Carraro Group: the Board of Directors has approved the Group's results as at 30.06.2020

29 July 2020


The contents of this section are updated as at August 6th, 2021. Please note that, as a result of the delisting of the shares of Carraro S.p.A. from the Electronic Stock Market organized and managed by Borsa Italiana S.p.A., pursuant to the resolution n. n. 8788 dated July 29th, 2021 and effective from August 6th, 2021 this section has not been subject to further updates. Therefore, the information, the data, the documents and, generally, the contents of this website refer to and are updated as at the date of August 6th, 2021

Turnover as at 30.06.2020 amounted to € 215.9 million, down 28% compared to the same period in 2019. 

Despite the significant contraction in volumes, as at 30.06.2020, EBIT amounted to € 0.8 million (0.4% of turnover), compared to € 17 million in the previous year (5,6% of turnover). EBITDA margin, although deteriorating in absolute terms, is positive, thanks to the industrial actions undertaken. As at 30.06.2020, EBITDA amounted to € 11.1 million (5.14% of turnover), compared to € 27 million as at 30.06.2019 (9% of turnover). 

The half year closed with a loss of € 3.8 million (-1.8% of turnover) compared to the net profit of the same period of 2019 (€ 5.6 million, 1.9% of turnover). 

Consolidated Net Financial Position of operations as at 30.06.2020 was negative at € 149.4 million, improving compared to 30.06.2019 (€ 155.1 million) but worsening, as expected, compared to 31.12.2019 (€ 123.6 million). 

The effects of the production lockdown of the Group's plants, resulting from the global spread of Coronavirus, had a major impact on volumes and results which - based on the order backlog - would have been in line with 2019. 

The visibility of the order backlog for the second half of 2020 shows a positive trend, recovering compared to the first half of the year. 

The possibility of a new issue on the bond market in support of an external growth programme is under consideration. Objectives of possible acquisitions: dimensional growth and technological development in order to achieve a significant acceleration in the improvement of results. 

“The half-year just ended was significantly affected by the contingency linked to the global spread of the Coronavirus. An unprecedented situation that also had a significant impact on almost all our customers and suppliers. In March, our order book marked a recovery compared to 2019, then everything changed. – said Enrico Carraro, Group ChairmanIn this context of significant compression of volumes, however, the results show positive profitability, confirming our ability to optimise the Group's break-even point in recent years. We are now taking all the necessary steps to manage the restart of our markets in the best possible way and for the second part of the year we are ready to respond to the recovery in volumes”. 

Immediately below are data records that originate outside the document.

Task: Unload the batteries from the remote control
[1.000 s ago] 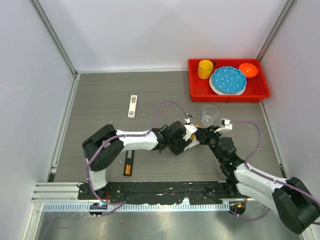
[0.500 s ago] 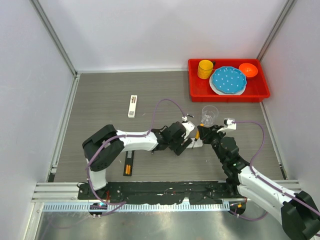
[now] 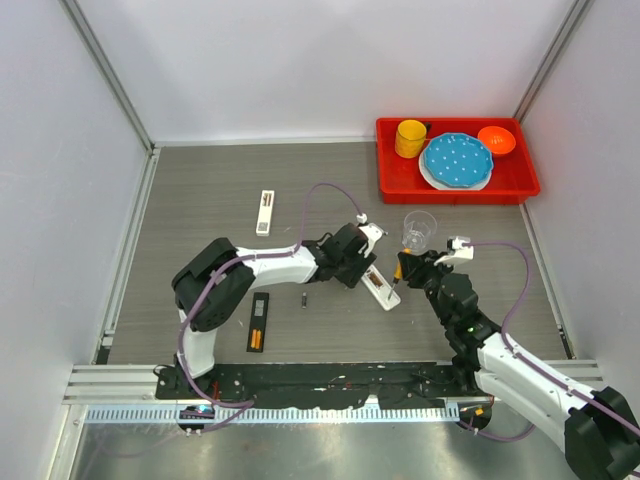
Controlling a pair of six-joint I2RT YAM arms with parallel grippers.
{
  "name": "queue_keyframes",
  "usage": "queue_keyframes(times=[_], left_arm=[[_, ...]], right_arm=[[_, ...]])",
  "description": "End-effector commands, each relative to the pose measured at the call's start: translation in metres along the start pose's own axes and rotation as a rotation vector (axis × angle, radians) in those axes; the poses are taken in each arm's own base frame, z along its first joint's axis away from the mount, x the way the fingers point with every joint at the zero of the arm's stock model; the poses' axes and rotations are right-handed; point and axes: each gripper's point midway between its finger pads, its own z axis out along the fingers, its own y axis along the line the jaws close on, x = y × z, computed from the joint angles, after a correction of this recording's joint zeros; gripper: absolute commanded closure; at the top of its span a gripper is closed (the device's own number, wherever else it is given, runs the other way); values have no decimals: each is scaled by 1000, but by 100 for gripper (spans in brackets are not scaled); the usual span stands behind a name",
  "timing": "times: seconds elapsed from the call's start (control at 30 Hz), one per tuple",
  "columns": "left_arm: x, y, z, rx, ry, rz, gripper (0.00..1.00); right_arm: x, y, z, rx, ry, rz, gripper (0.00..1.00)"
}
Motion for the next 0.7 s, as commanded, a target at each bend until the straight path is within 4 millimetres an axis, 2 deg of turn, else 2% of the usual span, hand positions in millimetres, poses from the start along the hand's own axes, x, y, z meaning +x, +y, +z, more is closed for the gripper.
queue_keyframes(times=[0.0,0.07,0.13,0.27,0.3,0.43,0.67], left_arm=[[22,-17,11,83,108,-10,47],[20,-18,11,85,117,-6,50],[26,-17,10,82,130,-2,51],[37,-14,3,81,136,-1,53],[34,-15,-1,86,120,0,53],[47,-25,-7,146,131,-16,57],[46,-39,-15,216,111,-28,61]], right_arm=[[-34,14,4,-18,-92,3,99],[-36,14,4,-16,-100,5,99],[-38,15,4,-16,-106,8,99],[-40,17,7,-16,-112,33,99],[-39,18,9,-16,-112,39,99],[-40,23,19,-24,-114,51,99],[-38,15,38,39,-151,99,99]])
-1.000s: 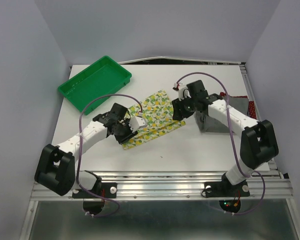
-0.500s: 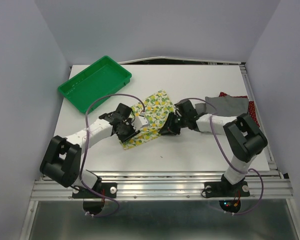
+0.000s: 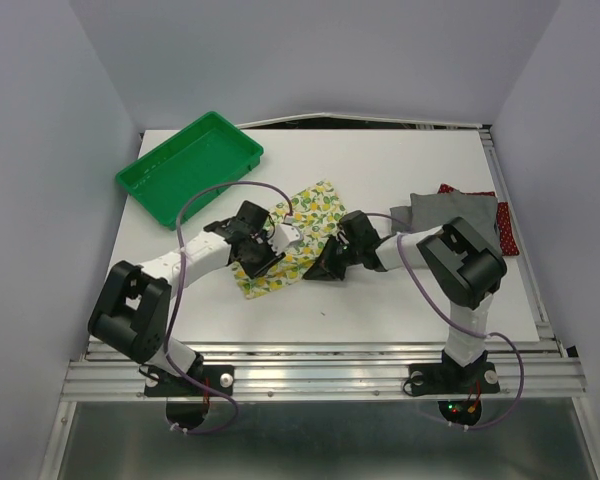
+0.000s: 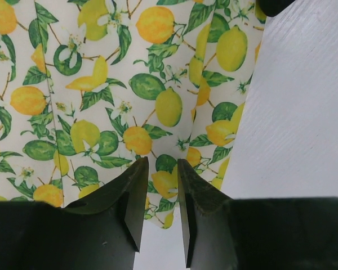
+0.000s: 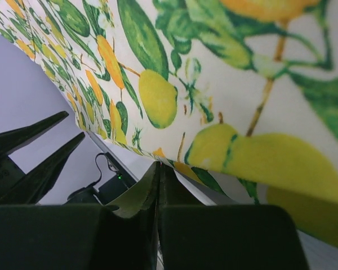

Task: Fold and stack the skirts
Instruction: Fold the skirt

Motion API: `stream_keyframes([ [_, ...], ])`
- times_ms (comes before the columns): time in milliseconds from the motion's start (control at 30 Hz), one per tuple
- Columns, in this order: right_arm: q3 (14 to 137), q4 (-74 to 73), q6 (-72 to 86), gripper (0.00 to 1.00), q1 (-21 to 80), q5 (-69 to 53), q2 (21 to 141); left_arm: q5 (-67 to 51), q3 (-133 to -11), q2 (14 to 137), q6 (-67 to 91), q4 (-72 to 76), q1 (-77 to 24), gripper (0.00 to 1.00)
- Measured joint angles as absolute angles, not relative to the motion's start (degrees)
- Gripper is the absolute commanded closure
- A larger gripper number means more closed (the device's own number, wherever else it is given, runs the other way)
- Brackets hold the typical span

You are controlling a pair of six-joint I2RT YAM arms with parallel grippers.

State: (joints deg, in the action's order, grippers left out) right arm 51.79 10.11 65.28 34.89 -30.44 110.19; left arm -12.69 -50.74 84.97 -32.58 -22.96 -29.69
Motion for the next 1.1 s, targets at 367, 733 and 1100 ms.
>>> stream_keyframes([
  [367, 51.7, 11.1, 65.7, 0.99, 35.0, -29.3, 110.3, -13.4, -51.5, 88.5, -32.3, -22.2, -31.8, 0.65],
  [733, 51.7, 10.8, 65.7, 0.99, 35.0, -29.1, 110.3, -12.1, -53.1, 89.8, -31.8, -22.3, -31.9, 1.0],
  [1100, 51.7, 10.3, 65.8, 0.99, 35.0, -28.4, 110.0, -16.5, -57.1, 84.9, -31.4, -28.1, -33.0, 1.0],
])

“These months have also been an opportunity for us to look to the future. We are reorganising our activities and defining an action plan that will allow us to expand the Group's perimeter. – added Enrico Carraro. Precisely for this reason, close to our significant R&D activities for internal growth, a new issue on the bond market is being studied to support a growth program by external means with the aim of some operations fostering on the one hand a dimensional growth and on the other the technological development of our skills to obtain a significant acceleration in the improvement of the results".